Logging and access to current count of 'unacked-clients' during HA heartbeat communication failures'
As suggested from questions on Support ticket #15920 ...
- The first question is 'how do I know that my HA peer is ready and waiting to take over if my server fails?'
Particularly in the case of hot-standby, there's not much visibility into the readiness of the standby server to take over - for example, is it 'seeing' the client traffic that the other server is handling? The conclusion we came to was that it would be good, operationally, to either increase the server (dhcp4 and/or dhcp6) to 'see' the client packets that are being seen but dropped, or to monitor pkt4-received and pkt6-received statistics.

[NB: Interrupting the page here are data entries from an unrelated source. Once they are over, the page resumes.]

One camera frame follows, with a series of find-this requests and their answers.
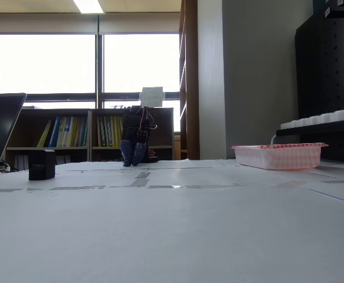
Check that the small black box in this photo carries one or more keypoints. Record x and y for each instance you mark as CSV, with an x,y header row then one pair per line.
x,y
42,165

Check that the white keyboard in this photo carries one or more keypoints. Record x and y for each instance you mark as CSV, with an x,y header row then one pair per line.
x,y
322,118

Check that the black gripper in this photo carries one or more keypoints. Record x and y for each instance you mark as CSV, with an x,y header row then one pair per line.
x,y
133,138

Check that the tall brown wooden shelf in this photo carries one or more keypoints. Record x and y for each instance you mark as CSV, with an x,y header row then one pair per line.
x,y
190,88

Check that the black monitor stand shelf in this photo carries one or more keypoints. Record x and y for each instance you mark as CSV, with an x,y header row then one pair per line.
x,y
316,127

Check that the black pegboard panel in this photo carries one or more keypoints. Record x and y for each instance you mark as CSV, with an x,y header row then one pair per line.
x,y
328,73

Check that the ceiling light panel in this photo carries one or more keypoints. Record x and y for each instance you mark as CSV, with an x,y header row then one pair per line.
x,y
88,6

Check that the white paper sign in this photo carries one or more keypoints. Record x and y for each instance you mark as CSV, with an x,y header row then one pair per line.
x,y
152,96

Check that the pink checkered tray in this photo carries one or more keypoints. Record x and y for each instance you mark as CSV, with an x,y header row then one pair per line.
x,y
281,156

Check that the row of blue yellow books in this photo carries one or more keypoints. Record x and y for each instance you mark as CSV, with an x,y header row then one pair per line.
x,y
70,132

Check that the beige roller blind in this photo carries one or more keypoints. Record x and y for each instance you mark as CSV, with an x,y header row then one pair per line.
x,y
139,23
42,24

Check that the leaning yellow book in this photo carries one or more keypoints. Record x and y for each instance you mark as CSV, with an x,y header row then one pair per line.
x,y
44,135

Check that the dark storage box with labels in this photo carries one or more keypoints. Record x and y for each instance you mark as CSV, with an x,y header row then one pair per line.
x,y
337,7

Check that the low wooden bookshelf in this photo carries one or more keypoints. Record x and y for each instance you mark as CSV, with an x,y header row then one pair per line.
x,y
165,129

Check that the grey tape strip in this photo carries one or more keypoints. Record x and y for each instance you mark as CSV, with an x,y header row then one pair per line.
x,y
77,187
0,190
137,182
195,186

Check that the white binders row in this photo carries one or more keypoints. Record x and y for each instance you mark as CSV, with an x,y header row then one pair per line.
x,y
21,162

But it might be more helpful if the heartbeat logging (to confirm that the peers are in communication with each other) also indicated whether or not this server is 'seeing' the traffic that it is expecting its partner to handle, unless/until a peer-down state is reached.
- The second question is 'why hasn't my HA server taken over yet from its peer?'
In most HA configurations, there are two triggers for a server to take over from its peer. The first is that the HA heartbeat has failed (receipt of and/or send of) and HA starts logging communication interrupted. If the server is also configured with non-zero max-unacked-clients, it does not take over right away, but at this point starts watching the client traffic for the other server to determine if it is responding or not.
There is no direct visibility into the status of unacked-clients while it is doing this (although clearly the server that is monitoring and counting them is keeping records). Please could this be logged (along with the HA heartbeat status) so that it's possible for sysadmins to know the full status of HA in a communications-interrupted situation and before reaching the peer-down state.